卒業前のアパートは和式のトイレだったし、「昭和の初期か?」と思われるほどのボロ家だったが、いちうおう部屋は2つあった。衣料とスポーツ用品以外のほとんどの持ち物を捨てたが、それでも4畳半の部屋に荷物を入れるのには苦労した。

とにかく、寮の 壁は薄かった! お隣のテレビの音がまる聞こえするほどだった。

渋谷までの慣れない満員電車が苦痛で仕方なかった。モノレールにも乗らなければならず、そこではぎゅうぎゅう詰めで左右に振られる。まじめにスーツのボタンを留めていたら、揺れたはずみで糸がぶち切れた。毎日、会社に着いたら 「はい、仕事は終了!」とつぶやいていた。通勤中はスーツのボタンをかけてはいけないことをそこで知る。

数年後には自分も新入社員の研修を担当することになるが、入社後の全体研修ではさまざまな部署の先輩たちや偉い方たちの話を聞いて勉強した。

ある事業部長が「みんなはどこまでの役職になりたいか?」と尋ねてきた。

「社長になりたい人は?  事業部長クラスになりたい人は?  部長、課長ぐらいの人は?もしくは、主任くらいでいいよという人は?」

それぞれが自分はこれだと思うところで 手を挙げた。

私が最後まで挙手をしなかったのを彼はしっかりと見逃さず、「君はどうしたいのかね?」と聞いてきた 。

でかい地声で、「10年経ったら、家業をつぐために辞めます」と 堂々と言うと、まわりから大きな笑い声が聞こえた。

「おまえ、バカじゃない? あの場でそういう ことを言うかよーー?」と。

同期たちからは冷ややかな目で見られた。私は、人間は正直じゃないといけないと心の底から思っており、「なんで、まじめに答えたのにあかんのだ?」と当時は不思議で仕方なかった。

数か月後に配属された部署でも、「しまったーー! 仕出し弁当を頼むのを忘れた!!」と部屋中に響き渡る声で叫んでしまい 、先輩たちから、「頭おかしいのか?」と言われることもたびたびあった。

まわりから見たら、TPOをわきまえない変なやつと思われていたと思う。小さな失敗を重ね 、赤っ恥をかきながら少しずつ社会人として成長していった。

職種は、技術系は向いていないと知りながら、いちおう、機械工学を学んできたといういらぬ自負があり、生産技術だの、ハードウェアの設計だの、設計にかかわる仕事を希望した。

2週間にわたる全体研修の最終日、新入社員にとって、運命を決める配属辞令が渡される日がやってきた。

大阪支店の勤務を命ぜられたもの、九州支店を命ぜられたもの、同期100人が順番に前に呼び出され、配属の部署が伝えられた。
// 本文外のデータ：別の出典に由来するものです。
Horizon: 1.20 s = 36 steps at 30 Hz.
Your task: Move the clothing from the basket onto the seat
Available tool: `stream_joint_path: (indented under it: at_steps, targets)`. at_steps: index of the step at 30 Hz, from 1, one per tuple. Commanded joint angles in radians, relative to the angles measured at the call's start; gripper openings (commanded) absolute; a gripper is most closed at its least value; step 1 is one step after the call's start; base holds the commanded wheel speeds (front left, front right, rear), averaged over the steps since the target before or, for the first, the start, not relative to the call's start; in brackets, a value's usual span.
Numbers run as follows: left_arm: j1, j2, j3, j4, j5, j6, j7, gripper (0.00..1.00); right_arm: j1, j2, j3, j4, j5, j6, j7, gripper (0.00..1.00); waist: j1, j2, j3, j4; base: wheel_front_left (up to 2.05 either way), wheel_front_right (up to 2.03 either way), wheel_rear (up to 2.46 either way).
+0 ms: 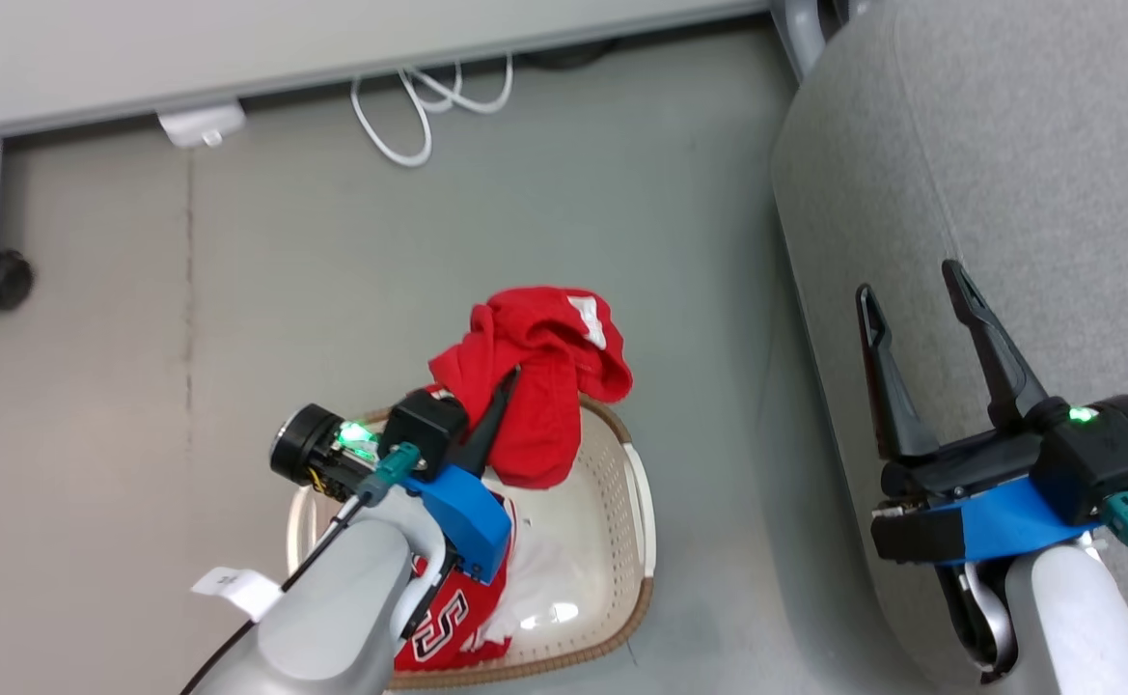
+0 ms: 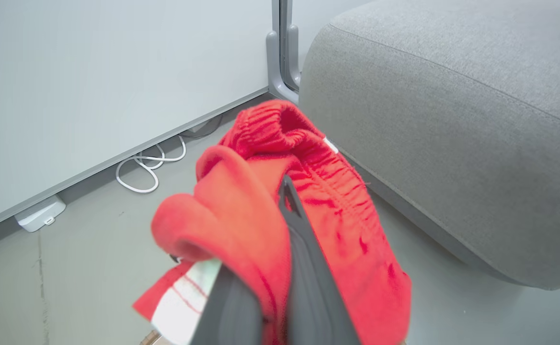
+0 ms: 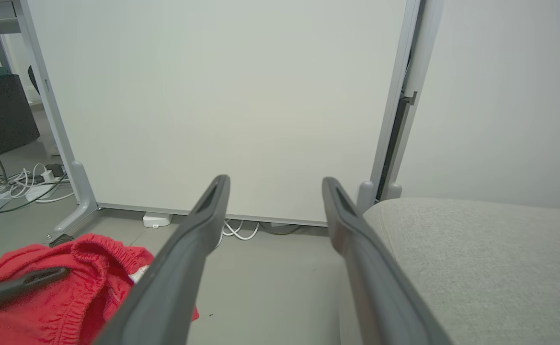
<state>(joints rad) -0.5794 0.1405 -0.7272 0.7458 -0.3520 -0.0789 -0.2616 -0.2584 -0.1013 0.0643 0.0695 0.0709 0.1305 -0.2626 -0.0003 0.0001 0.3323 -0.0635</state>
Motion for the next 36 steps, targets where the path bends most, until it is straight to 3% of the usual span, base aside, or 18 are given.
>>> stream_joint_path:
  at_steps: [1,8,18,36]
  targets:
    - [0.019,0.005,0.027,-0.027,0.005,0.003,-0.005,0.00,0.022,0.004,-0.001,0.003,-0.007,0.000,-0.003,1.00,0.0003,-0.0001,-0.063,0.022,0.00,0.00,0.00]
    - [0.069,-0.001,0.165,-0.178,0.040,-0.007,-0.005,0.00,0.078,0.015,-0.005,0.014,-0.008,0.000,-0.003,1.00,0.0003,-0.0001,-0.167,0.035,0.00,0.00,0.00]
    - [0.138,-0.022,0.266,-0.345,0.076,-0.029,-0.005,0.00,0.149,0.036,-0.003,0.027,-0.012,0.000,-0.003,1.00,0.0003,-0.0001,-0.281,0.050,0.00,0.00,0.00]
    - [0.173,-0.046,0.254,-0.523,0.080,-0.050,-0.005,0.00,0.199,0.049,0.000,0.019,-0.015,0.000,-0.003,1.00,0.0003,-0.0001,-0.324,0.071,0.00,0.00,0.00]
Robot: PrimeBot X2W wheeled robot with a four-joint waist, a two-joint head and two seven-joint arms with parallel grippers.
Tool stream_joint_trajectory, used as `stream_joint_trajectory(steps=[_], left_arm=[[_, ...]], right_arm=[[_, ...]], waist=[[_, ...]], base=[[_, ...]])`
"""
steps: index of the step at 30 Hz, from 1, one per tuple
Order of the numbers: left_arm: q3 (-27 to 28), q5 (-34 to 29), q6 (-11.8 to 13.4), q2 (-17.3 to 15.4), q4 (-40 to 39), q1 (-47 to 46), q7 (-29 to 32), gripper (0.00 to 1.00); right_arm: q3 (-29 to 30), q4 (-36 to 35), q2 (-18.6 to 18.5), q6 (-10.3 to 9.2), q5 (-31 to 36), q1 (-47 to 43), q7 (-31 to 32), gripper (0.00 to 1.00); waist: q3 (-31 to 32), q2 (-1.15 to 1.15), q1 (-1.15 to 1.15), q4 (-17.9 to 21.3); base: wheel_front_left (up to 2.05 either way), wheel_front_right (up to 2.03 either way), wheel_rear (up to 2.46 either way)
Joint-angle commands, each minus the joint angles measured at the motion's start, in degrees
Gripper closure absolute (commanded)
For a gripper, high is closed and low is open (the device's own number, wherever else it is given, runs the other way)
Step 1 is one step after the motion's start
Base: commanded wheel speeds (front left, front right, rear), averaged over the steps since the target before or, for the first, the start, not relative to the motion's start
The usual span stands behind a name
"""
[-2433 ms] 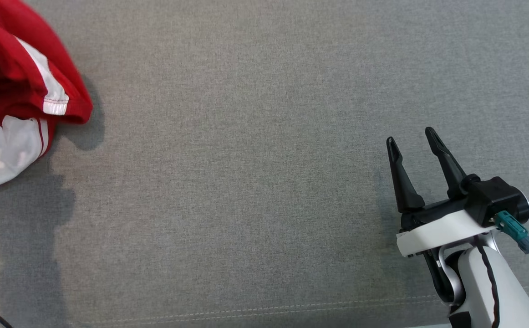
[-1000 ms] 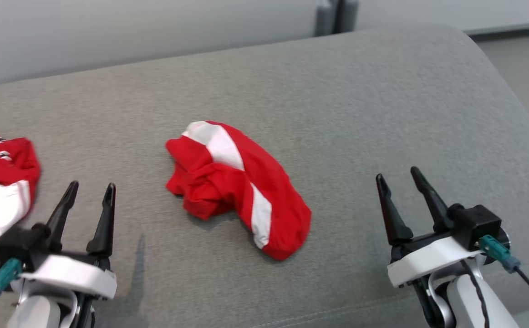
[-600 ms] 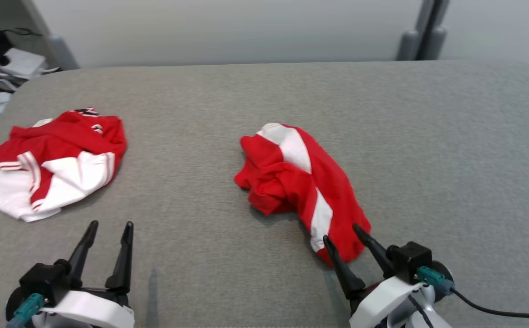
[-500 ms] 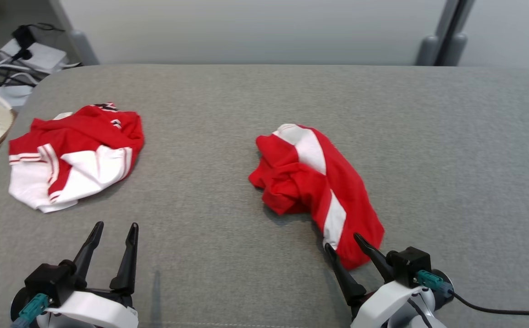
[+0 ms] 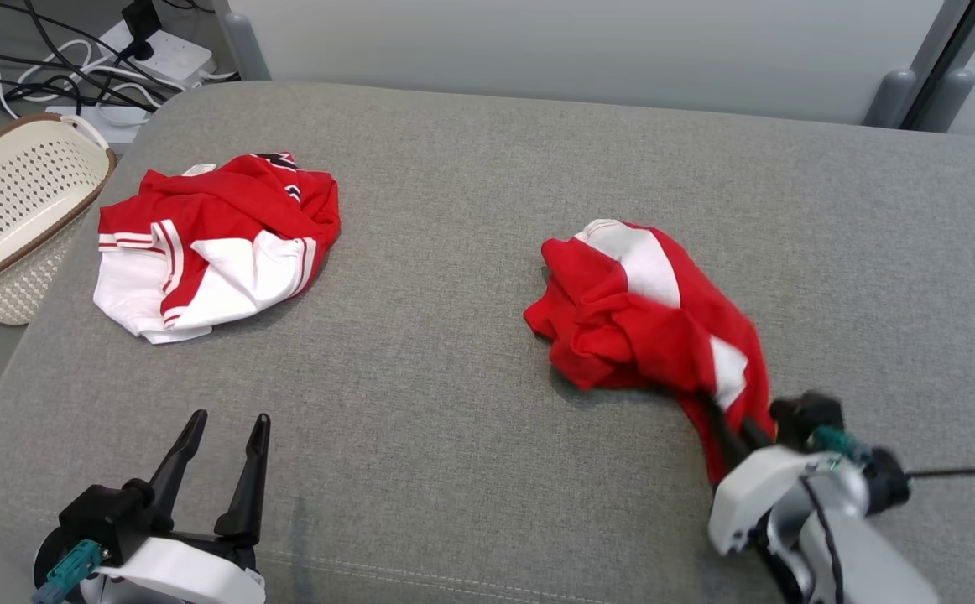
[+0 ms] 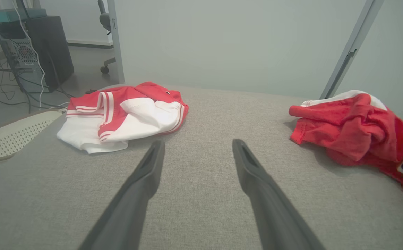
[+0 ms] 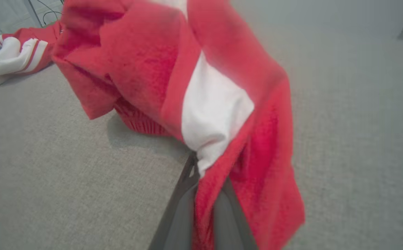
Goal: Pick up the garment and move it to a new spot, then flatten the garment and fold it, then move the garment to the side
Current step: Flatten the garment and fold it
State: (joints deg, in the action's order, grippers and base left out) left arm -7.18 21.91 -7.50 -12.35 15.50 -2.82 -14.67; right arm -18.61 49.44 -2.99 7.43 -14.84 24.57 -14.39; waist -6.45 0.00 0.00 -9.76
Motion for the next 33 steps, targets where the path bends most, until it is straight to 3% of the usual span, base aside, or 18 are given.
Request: stream_joint_trajectory(steps=[1, 7, 11, 18, 25, 26, 33], left_arm=[[1.8, 1.0, 0.0, -1.2, -1.5, -2.4, -0.3, 0.0], [-0.5, 1.6, 0.0, -0.6, -2.0, -2.8, -0.3, 0.0], [-2.1, 1.6, 0.0, -0.2, -2.3, -3.4, -0.3, 0.0], [-3.8, 2.1, 0.0, -0.4, -2.4, -3.7, -0.3, 0.0], [-5.5, 3.1, 0.0, -2.4, -3.2, -4.8, -0.3, 0.0], [-6.0, 3.3, 0.0, -2.9, -3.2, -5.1, -0.3, 0.0], [-10.1, 5.7, 0.0, -5.3, -2.5, -9.4, -0.3, 0.0]], right_arm=[[1.3, -0.6, 0.1, 0.06, 4.0, 3.4, -0.6, 1.0], [11.3, -5.1, -1.9, 0.06, 20.6, 12.2, -0.3, 1.0], [11.5, -11.0, -1.5, 0.06, 26.0, 16.0, -0.2, 1.0], [8.4, -12.2, -1.5, 0.06, 25.2, 12.9, 3.4, 1.0], [13.5, -9.6, -6.1, 0.06, 24.9, 5.5, 8.2, 1.0], [14.8, -9.5, -6.0, 0.06, 25.0, 4.8, 8.7, 0.0], [14.8, -11.7, -3.4, 0.06, 23.3, 1.9, 9.0, 0.0]], waist=[[0.0, 0.0, 0.0, 0.2], [-0.3, 0.0, 0.0, 1.0], [-0.6, 0.0, 0.0, 1.2], [-1.3, 0.0, 0.0, 1.6], [-3.2, 0.0, 0.0, 2.8], [-3.4, 0.0, 0.0, 3.1], [-3.9, 0.0, 0.0, 7.3]], base=[[0.0, 0.0, 0.0], [0.0, 0.0, 0.0], [0.0, 0.0, 0.0], [0.0, 0.0, 0.0], [0.0, 0.0, 0.0], [0.0, 0.0, 0.0], [0.0, 0.0, 0.0]])
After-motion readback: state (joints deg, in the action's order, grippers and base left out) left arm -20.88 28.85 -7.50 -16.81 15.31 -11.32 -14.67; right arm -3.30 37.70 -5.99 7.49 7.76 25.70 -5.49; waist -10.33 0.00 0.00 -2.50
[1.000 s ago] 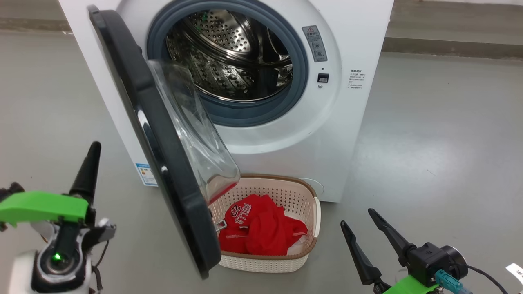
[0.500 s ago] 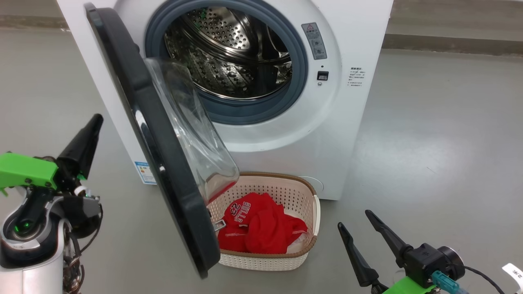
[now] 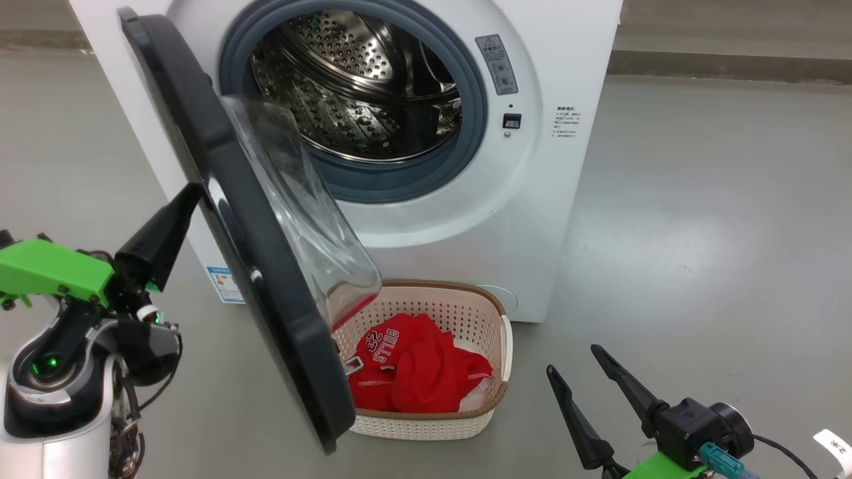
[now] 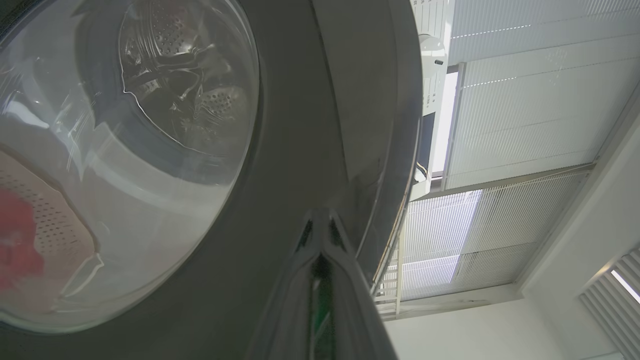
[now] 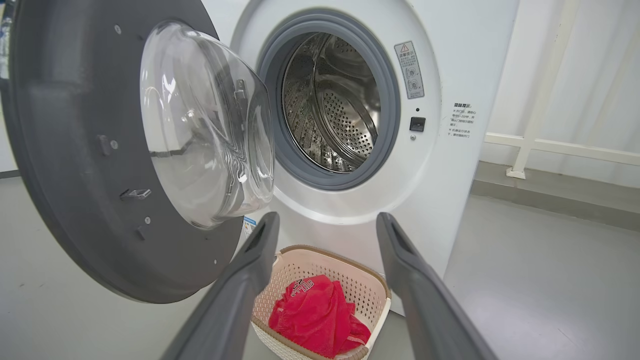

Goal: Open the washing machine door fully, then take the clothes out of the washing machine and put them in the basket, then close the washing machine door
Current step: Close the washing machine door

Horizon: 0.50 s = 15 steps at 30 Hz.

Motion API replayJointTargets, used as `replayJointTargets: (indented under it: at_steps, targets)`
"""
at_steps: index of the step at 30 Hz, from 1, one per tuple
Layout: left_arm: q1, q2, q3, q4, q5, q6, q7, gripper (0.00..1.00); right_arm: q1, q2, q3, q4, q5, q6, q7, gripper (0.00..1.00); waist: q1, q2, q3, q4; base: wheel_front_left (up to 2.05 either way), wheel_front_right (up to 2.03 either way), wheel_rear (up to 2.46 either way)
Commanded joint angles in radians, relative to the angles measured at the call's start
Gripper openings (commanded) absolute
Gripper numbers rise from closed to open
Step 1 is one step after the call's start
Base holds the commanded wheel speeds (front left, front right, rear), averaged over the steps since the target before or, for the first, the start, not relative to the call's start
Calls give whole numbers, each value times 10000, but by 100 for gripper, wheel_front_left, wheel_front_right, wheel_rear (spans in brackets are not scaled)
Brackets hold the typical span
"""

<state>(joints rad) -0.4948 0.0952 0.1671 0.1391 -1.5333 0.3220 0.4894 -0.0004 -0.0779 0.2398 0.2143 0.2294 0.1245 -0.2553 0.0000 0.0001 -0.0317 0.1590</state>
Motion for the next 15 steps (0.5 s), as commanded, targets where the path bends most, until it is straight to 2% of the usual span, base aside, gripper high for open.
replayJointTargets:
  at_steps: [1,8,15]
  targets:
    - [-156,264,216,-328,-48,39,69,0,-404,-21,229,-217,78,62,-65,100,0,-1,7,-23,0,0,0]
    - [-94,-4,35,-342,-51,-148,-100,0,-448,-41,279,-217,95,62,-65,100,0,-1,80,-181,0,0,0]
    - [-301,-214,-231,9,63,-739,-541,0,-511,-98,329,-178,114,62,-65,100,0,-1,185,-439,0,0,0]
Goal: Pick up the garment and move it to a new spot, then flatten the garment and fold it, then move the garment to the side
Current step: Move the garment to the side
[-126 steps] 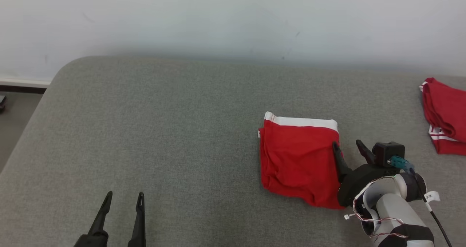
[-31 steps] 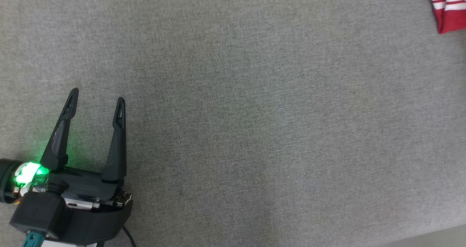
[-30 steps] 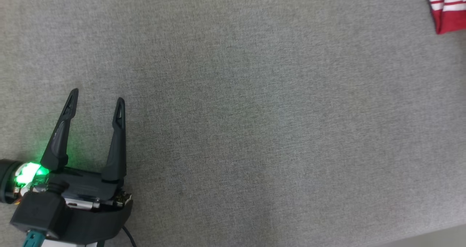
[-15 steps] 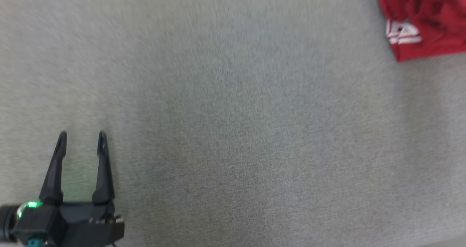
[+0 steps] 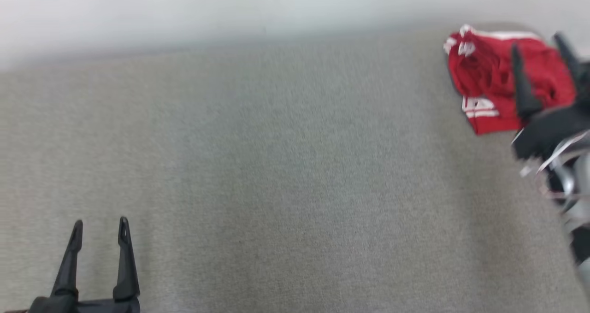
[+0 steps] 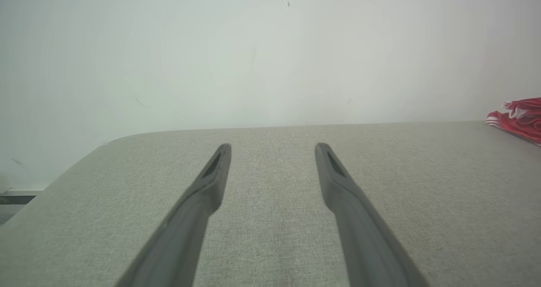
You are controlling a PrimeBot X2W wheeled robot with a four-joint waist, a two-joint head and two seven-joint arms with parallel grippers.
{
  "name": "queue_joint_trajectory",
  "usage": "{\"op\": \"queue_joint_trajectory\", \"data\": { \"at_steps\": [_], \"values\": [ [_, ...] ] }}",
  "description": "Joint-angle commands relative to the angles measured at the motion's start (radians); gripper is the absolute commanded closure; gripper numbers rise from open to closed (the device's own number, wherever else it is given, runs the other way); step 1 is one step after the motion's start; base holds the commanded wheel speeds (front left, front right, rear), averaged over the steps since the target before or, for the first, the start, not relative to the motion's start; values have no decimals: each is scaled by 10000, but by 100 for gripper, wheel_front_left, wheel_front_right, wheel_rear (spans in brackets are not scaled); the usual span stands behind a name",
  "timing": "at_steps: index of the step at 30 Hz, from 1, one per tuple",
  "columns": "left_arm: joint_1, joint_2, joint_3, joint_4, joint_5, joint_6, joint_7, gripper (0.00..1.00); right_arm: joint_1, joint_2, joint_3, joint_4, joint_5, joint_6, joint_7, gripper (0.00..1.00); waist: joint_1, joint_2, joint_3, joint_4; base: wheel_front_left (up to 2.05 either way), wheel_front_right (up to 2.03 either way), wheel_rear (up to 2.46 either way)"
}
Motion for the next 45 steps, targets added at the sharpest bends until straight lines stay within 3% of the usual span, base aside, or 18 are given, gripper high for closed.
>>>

ひとりひとりの発表に大きな歓声や嘆声がわき起こった。

いよいよ、私の番になった。

「佐久真一殿、ビルシステム事業部、マーケティング部での勤務を命ずる」

みんなの前で大きくガッツポーズをした!

名前がかっこいい、誰からもあこがれる部署だった。私も含めて誰も仕事の内容をよく知らなかったが、かなり羨ましがられた。会社の名前や部署の看板がいかにも自分の姿であるように思っていた。まるでヒーローにでもなった感覚だった。

入社して10年間は、その会社で働こうと決めて いた。3年や4年では何も恩返しができなと思っていたからである。

何か特別な得意分野があった わけでもなく、各部署の調整役みたいなことを多く行った。最初に割り当てられたのは、メインフレーム(大型のコンピュータ)のデータ投入に分析、統計手法を用いた販売予測だった。卒論をまだ手で書き、青焼きのコピー機を使っていた時代で、私はワープロも使いこなせない状態だったが、専門書を山ほど 買い込み、IBMのマシンを相手に悪戦苦闘していた。

コンピュータの世界はまったくのど素人の私も 、OS やデータベースの仕組みをイチから勉強し、プログラミングも少しずつできるようになっていった。